> [Exercise] Copy out again, unchanged, the listing below from the line that has "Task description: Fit" through the line that has "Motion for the".

> [Given information]
┌────────
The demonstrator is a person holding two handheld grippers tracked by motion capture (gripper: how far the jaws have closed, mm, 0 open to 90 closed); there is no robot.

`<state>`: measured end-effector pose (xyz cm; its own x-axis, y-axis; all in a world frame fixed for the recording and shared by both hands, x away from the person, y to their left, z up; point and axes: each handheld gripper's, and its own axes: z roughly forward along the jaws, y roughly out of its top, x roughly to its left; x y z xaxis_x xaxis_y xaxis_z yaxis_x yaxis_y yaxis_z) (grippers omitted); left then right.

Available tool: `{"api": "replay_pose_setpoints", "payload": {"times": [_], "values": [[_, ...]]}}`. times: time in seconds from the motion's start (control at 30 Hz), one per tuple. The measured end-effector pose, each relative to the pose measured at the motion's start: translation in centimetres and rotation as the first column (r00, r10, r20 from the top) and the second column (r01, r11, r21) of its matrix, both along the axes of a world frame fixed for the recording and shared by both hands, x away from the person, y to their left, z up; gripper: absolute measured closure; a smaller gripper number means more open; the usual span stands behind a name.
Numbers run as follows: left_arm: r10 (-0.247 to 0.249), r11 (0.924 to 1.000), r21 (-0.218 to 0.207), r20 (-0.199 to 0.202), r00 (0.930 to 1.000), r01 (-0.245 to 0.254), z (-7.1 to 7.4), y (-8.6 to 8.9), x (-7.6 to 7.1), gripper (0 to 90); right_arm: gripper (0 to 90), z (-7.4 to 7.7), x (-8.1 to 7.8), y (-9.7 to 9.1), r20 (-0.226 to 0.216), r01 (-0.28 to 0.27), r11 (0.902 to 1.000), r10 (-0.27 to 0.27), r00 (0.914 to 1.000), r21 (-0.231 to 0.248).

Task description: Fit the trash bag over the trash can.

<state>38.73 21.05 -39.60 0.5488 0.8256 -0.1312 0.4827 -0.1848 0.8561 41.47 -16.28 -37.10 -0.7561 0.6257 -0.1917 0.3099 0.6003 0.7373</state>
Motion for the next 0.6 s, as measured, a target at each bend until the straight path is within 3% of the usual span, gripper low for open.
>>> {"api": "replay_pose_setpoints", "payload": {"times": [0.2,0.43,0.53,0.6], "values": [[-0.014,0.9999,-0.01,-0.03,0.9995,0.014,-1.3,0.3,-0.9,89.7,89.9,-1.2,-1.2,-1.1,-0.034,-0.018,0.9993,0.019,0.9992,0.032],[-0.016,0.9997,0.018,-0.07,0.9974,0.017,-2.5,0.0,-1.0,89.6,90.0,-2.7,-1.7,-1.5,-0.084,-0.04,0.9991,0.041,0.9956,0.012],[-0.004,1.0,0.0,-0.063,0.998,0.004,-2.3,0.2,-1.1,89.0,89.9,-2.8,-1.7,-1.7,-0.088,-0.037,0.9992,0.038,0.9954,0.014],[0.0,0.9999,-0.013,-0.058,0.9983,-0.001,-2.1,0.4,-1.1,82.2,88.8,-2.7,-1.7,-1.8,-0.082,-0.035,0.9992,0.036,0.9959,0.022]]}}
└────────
> [Your solution]
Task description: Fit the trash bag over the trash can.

<state>38.73 21.05 -39.60 0.5488 0.8256 -0.1312 0.4827 -0.1848 0.8561 41.47 -16.28 -37.10 -0.7561 0.6257 -0.1917 0.3099 0.6003 0.7373</state>
Motion for the next 0.6 s, as measured, a target at each bend until the straight path is within 3% of the usual span, gripper low for open.

This output is now complete.